I impute a smile. I have fallen for you.
 
Months will pass, and winter with it,
before you emerge to breathe
new life into an old world. Welcome,
I will say, I am your mother’s mother.
I am thrilled to meet you!

Naomi Foyle – J-2 and Aunt Mary

Naomi Foyle
J-2 and Aunt Mary
 
On the radio they are talking about orcas and the menopause.
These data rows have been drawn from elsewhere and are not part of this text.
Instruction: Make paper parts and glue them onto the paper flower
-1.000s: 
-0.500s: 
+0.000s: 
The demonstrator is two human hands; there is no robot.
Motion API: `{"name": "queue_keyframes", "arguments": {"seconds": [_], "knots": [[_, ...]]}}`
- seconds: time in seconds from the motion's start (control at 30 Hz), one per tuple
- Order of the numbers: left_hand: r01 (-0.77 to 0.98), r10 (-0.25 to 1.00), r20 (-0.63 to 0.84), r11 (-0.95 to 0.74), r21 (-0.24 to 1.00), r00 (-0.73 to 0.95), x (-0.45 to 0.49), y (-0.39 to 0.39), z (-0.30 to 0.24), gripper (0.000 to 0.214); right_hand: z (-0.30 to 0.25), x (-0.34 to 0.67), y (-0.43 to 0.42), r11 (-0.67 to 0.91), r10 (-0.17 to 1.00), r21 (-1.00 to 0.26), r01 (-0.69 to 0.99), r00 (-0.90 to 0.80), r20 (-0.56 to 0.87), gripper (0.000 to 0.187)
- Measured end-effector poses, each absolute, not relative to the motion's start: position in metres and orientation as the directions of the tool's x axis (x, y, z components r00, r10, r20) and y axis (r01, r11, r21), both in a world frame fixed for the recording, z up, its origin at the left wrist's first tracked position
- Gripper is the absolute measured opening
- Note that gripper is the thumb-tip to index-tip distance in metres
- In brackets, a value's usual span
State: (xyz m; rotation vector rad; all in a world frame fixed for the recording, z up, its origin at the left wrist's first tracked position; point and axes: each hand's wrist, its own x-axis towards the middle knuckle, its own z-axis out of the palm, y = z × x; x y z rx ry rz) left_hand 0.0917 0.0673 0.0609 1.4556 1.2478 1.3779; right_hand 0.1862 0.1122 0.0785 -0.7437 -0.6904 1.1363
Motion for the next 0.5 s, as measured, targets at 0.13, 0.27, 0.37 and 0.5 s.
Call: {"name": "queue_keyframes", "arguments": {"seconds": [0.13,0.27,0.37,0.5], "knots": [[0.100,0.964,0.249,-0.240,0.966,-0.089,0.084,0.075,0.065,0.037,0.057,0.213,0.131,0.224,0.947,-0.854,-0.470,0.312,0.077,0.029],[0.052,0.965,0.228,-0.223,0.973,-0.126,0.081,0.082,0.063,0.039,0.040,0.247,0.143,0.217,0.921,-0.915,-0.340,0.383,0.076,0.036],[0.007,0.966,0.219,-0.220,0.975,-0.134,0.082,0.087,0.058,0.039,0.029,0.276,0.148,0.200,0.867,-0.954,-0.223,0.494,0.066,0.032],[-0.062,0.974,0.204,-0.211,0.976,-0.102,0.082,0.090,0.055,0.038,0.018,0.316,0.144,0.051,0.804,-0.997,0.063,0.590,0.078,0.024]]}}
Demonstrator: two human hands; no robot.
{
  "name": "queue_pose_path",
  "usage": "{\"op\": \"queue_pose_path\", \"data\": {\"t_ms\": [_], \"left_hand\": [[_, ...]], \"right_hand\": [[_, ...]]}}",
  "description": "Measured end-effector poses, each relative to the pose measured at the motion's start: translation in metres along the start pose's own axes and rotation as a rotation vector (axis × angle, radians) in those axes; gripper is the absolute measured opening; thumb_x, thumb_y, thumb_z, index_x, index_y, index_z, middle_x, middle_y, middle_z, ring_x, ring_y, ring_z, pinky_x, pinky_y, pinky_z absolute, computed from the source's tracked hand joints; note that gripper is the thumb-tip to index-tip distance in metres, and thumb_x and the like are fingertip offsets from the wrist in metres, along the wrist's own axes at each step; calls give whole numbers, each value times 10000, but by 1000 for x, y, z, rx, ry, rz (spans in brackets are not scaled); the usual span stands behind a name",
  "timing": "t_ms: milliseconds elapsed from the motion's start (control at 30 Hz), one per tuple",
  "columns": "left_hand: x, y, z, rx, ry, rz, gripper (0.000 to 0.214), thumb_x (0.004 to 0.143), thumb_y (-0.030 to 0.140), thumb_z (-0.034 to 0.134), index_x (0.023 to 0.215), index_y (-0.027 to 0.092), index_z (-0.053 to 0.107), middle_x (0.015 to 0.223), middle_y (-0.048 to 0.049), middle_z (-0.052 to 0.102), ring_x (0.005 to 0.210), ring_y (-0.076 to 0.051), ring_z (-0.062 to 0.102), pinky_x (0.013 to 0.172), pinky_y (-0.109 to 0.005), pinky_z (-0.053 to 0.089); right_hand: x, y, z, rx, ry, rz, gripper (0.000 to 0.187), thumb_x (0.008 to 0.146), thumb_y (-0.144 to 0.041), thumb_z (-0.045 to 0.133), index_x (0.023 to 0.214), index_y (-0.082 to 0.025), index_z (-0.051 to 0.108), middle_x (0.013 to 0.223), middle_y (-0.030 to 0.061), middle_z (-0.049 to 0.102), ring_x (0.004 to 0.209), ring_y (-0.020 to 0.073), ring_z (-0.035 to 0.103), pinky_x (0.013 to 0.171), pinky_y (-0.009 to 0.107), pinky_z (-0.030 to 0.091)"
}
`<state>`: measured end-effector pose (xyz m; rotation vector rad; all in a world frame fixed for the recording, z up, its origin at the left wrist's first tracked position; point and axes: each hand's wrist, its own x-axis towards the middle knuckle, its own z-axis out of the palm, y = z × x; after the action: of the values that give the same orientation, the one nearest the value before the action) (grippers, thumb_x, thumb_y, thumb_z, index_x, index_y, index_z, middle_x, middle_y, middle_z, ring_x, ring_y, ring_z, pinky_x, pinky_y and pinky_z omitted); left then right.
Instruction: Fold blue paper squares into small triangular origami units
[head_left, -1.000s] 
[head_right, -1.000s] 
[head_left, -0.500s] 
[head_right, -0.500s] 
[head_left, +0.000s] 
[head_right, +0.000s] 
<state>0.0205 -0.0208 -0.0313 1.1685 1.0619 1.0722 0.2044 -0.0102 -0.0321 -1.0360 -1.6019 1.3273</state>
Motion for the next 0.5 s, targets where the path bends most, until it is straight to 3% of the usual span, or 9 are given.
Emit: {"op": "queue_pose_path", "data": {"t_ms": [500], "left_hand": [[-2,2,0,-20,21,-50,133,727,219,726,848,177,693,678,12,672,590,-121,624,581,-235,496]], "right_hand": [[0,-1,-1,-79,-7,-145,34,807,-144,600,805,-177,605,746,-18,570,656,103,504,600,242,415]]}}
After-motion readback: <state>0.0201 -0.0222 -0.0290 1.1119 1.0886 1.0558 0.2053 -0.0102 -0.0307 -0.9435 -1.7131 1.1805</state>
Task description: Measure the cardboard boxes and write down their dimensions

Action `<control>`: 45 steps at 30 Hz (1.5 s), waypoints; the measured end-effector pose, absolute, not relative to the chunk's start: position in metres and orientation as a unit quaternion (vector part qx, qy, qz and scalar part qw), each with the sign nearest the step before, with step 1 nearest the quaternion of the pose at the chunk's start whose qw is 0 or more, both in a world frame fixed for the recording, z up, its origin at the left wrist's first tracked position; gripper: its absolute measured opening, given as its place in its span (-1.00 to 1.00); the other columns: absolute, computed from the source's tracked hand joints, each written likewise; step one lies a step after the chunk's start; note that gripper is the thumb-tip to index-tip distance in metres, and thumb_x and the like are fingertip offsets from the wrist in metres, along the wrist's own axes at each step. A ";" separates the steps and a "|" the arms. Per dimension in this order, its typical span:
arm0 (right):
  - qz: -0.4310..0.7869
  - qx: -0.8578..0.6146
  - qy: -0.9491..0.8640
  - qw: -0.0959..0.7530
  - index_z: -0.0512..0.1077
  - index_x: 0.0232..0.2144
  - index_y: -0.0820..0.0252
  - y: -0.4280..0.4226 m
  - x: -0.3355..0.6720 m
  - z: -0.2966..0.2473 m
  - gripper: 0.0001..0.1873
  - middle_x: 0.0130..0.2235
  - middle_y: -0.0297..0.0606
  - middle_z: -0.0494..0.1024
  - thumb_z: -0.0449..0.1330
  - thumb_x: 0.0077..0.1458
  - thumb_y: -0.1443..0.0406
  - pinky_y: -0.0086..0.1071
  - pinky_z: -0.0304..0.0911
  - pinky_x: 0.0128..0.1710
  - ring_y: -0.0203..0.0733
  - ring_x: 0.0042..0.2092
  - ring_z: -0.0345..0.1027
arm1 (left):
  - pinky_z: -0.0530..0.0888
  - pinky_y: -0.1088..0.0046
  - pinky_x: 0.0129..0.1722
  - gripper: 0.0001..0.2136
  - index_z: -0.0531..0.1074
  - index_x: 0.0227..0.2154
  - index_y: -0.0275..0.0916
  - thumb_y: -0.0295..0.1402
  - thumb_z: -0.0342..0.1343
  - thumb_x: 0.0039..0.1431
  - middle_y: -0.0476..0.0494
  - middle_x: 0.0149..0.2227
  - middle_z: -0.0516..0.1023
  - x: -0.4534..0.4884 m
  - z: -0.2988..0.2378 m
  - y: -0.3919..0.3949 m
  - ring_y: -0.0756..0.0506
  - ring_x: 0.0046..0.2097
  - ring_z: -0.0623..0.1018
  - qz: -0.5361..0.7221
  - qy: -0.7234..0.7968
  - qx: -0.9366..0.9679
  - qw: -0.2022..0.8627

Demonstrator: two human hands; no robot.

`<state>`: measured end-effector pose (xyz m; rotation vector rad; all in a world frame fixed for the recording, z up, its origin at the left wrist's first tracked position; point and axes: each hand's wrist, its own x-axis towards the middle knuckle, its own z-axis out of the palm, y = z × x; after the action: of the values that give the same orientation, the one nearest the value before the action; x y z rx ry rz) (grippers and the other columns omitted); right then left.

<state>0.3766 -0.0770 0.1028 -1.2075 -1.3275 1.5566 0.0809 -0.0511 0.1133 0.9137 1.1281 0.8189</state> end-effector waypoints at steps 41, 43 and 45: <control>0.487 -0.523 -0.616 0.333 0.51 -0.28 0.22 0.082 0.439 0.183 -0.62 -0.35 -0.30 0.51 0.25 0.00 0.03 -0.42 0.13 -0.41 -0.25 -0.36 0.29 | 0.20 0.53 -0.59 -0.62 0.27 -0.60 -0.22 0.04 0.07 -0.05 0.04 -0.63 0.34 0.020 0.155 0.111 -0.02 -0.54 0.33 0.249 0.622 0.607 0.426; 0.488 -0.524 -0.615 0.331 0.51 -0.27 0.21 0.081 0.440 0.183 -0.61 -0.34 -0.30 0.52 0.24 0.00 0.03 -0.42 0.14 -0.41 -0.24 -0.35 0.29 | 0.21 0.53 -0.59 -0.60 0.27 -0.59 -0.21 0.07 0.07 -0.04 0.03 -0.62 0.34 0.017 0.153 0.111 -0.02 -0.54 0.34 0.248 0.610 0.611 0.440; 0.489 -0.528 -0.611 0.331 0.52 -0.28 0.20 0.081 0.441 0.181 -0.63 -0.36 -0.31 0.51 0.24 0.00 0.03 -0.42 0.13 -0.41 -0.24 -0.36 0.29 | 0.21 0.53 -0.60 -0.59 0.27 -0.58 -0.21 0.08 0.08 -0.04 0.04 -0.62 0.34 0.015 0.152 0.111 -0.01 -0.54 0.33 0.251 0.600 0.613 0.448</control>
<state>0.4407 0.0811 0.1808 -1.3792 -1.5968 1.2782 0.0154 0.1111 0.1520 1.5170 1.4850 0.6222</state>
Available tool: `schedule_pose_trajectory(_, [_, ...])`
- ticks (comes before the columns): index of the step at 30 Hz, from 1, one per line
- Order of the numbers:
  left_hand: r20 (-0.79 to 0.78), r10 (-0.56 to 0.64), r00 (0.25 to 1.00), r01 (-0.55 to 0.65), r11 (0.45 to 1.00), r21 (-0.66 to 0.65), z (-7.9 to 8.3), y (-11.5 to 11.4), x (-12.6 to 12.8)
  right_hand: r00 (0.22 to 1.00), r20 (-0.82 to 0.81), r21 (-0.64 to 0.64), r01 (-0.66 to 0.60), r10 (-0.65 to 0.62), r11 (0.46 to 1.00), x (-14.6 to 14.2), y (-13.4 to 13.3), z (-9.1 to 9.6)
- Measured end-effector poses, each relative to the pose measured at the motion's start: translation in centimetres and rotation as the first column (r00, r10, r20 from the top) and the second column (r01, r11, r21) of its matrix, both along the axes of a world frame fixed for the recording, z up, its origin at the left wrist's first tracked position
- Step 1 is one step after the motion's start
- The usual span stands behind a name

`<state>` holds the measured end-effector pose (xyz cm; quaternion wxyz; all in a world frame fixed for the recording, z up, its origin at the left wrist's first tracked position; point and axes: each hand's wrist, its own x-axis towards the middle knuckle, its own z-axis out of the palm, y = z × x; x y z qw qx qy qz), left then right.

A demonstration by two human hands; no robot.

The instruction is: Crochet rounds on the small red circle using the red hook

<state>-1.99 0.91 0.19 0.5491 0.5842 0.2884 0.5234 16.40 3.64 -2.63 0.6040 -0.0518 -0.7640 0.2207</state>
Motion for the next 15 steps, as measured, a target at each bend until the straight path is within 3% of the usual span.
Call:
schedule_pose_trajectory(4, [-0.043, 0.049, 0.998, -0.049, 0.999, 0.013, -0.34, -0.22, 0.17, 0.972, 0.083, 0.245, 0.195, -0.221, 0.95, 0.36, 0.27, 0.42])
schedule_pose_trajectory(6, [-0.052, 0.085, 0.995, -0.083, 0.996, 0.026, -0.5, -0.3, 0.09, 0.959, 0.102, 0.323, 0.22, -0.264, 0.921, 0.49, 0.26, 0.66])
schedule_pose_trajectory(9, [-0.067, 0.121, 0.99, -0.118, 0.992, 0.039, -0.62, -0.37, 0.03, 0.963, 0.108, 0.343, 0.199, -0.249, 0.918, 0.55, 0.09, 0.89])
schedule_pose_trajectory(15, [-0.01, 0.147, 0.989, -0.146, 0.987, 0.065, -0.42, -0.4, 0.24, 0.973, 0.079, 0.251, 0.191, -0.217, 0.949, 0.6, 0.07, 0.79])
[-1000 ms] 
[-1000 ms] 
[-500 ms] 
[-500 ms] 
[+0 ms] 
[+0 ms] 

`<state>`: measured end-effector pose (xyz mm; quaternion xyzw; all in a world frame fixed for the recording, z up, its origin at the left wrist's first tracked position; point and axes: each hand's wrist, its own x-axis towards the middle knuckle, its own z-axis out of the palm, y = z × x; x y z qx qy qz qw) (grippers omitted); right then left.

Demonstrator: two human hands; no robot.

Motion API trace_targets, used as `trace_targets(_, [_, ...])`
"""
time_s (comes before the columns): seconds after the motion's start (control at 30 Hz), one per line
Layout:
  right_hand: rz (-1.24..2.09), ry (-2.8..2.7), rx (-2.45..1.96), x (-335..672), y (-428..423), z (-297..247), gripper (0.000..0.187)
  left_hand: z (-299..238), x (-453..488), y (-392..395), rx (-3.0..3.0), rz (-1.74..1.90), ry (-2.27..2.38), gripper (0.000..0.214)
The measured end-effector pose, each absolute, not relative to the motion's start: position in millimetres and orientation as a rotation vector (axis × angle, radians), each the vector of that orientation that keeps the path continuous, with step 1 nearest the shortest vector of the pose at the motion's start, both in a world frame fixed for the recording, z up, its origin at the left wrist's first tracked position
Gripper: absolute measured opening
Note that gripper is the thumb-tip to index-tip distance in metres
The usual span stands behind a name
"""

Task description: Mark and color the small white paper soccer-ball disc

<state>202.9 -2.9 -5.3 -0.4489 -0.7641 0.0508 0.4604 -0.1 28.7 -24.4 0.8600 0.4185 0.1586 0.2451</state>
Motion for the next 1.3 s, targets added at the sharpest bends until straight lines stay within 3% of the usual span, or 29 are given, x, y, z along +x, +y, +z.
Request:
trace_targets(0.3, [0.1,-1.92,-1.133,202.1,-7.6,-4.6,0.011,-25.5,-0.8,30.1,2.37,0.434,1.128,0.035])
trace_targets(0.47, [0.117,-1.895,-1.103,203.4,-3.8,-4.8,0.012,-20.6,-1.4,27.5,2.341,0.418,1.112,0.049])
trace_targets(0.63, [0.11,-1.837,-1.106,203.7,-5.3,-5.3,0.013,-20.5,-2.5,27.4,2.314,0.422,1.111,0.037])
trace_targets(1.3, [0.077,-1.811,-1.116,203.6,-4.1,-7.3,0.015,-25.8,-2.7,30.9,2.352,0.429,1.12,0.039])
Among mammals, it transpires, female humans and orcas are evolutionary rebels,
sharing a rare mid-life rejection of reproductive duties, and understanding why
a centenarian orca matriarch enjoys six pregnancy-free decades
might help solve the puzzle of the dissent of women.
 
Hypotheses arrive on sound waves from the Salish Sea:
the help J-2 gives her daughters and their calves–warning of danger
with a lob-tailing water-slap, leading the pod to scarce shoals in lean years–
eliminates the need to produce her own new offspring; she also catches fish
for her sons, mummy’s boys who only live until thirty and will die early if she does,
but whose children will be raised in other pods by other grandmothers, ensuring
maximum mitochondrial DNA distribution for minimal maternal effort.
 
As usual the scientists boil the bones down to biological cost-benefit,
fixed gender roles, intergenerational conflict, a selfish genetic imperative–
leaving the mysteries of life intact. Oh, I grant there’s some truth
to ‘the grandmother hypothesis’: after all, my beloved Aunt,
your own behaviour is decidedly orca-like. How can I forget the way,
when you found me stranded, you sheltered me in the channel of your kindness,
fed me the salmon of wisdom from the pond at Tharston,
until the pod shone again around us in abundant waters.
 
But thinking, Mary, of your widowed pursuit of family history, how you defied
dyslexia to decipher the spidery Latin of parish records, the mossy gravestone
in Ashwellthorpe that refutes the Huguenot claim on our name; recalling
your red binders full of Norfolk matrons, housemaids, butchers, bachelors, rectors,
Essex coopers, Yorkshire china dealers, Scottish embroiderers, Suffolk sailors,
Baghdadi carpet sellers, Welsh in-laws, Australian nurses, Afro-Caribbean-,
Indian- and Irish-Chinese-Canadian nieces and nephews, continents of cousins,
baptisms, burials, marriages, spinsters, out-of-wedlock babes, all annotated
and remembered each year to a three-hundred-plus Christmas card list…
 
I can’t help but wonder if, as J-2 plunges through the vast green light
of Desolation Sound and Discovery Passage, she can still hear the echoes
of her grandmother’s whistles and clicks, the whines of calves, her own long-past
grunts and moans: if the whole wild cold ocean teems with orca songlines–
a host of spectral descants the queen of the sea calls home.